As the leaders of two of the largest medical technology companies in a state rich in health care history and innovation, we welcome President Obama to the Twin Cities as part of his push for health care reform. Mr. President, we are excited by your visit, and we applaud your efforts to achieve bipartisan support for meaningful reform.

Minnesota is proud to be a leader and innovator in health care -- including the quality and value of care provided -- and the home of renowned research and treatment facilities like the University of Minnesota and the Mayo Clinic. Our health care institutions span the entire industry's landscape and stand as national and international destinations for treatment and learning.

Our state is also a world leader in research and development in medical technology. Our own larger companies are surrounded by more than 200 small and medium-sized med-tech and biotech enterprises, making Minnesota one of the largest centers of medical and biotechnology innovation in the world. All told, Minnesota's medical and biotech sector accounts for more than 60,000 direct jobs and more than 200,000 additional sector-related jobs.

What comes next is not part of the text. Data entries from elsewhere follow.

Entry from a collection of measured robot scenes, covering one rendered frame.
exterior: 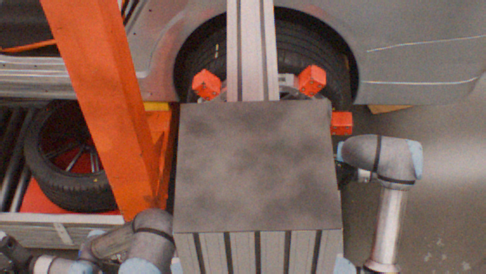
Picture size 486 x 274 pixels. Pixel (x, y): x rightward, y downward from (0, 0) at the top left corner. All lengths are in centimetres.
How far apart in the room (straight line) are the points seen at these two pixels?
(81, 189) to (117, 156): 67
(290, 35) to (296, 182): 152
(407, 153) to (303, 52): 70
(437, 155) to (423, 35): 126
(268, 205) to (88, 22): 98
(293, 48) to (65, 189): 125
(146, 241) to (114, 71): 58
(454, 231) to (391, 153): 152
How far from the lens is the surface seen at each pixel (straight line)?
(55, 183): 289
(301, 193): 91
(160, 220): 156
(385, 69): 256
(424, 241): 325
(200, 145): 96
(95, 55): 182
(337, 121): 247
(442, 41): 249
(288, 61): 230
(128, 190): 240
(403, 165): 186
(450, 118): 376
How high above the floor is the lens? 280
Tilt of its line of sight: 52 degrees down
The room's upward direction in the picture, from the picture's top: 3 degrees counter-clockwise
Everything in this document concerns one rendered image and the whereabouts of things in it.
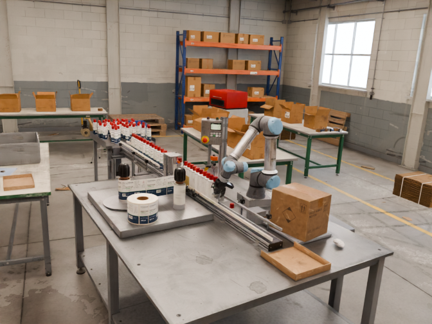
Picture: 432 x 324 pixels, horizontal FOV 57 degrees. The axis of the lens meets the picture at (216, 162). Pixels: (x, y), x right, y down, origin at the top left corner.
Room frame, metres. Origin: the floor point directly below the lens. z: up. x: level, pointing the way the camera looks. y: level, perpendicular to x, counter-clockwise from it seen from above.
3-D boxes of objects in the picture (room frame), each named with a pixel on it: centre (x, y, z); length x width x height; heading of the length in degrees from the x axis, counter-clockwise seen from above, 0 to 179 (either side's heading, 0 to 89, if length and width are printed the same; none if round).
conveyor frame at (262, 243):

As leaders in that sector, we share your goal of health care reform, particularly of expanding access and making health care affordable and available to all. We also support key delivery and payment-system reforms aimed at achieving critical efficiencies and improvements in patient care, such as comparative effectiveness research, value-based purchasing and policies that preserve patient and physician choice. We continue to work with your administration and with Congress in an effort to see these initiatives adopted.

We were also pleased you addressed the issue of medical malpractice reform in your address to Congress. As a driver of direct and indirect costs through lawsuits and "defensive medicine," our nation's system of medical malpractice is badly broken and stands ripe for change. Your proposal is a step in the right direction, and we hope it is the first step in more fundamental reforms that you will support.

We also support your goal to "slow the growth of health care costs for our families, our businesses and our government." Mr. President, medical technology is integral to the solutions you seek. For this reason, we are deeply troubled by a key provision in the Senate Finance Committee proposal that would tax the medical device industry by $40 billion over the next 10 years. We hope that you, along with our senators and representatives, will oppose it vigorously for three important reasons:

•First, as with any tax, this provision will increase overall health care costs for patients, instead of reducing them. A major goal of health care reform is to constrain costs, but such a direct, punitive tax would, in the end, drive them up and could limit patient access to care, four years ahead of coverage expansion.

•Second, this tax will stifle innovation and job growth. It will dramatically increase the effective tax rate for companies in our industry -- severely reducing financial resources that could be used for research and development, investments in manufacturing and jobs.

•Third, the medical device industry will be contributing to cost containment and savings in other ways, so this tax would amount to a "double hit" for our industry. Hospitals have agreed to secure more than $155 billion in savings to help finance health care reform. These cuts will be achieved in some part through concessions from the device industry.

In short, the medical device tax would undermine America's -- and Minnesota's -- global leadership position in product innovation, clinical research and patient care, and, in a challenging economic environment, would almost surely lead to further job losses.

Mr. President, there are smarter and fairer ways to raise revenue or reduce spending to finance an expansion of coverage -- such as electronic medical records, eliminating waste and abuse and medical malpractice reform -- that wouldn't harm patients and innovation or result in job losses here in Minnesota and other states.

As we welcome you to Minnesota, we hope that you and the Minnesota congressional delegation will stand with us against the medical device tax and focus instead on fair reforms that make a real difference for patients. We look forward to working with you and the Congress toward this end in the weeks ahead.

Bill Hawkins is chairman and CEO of Medtronic Inc. Ray Elliott is CEO of Boston Scientific Corp.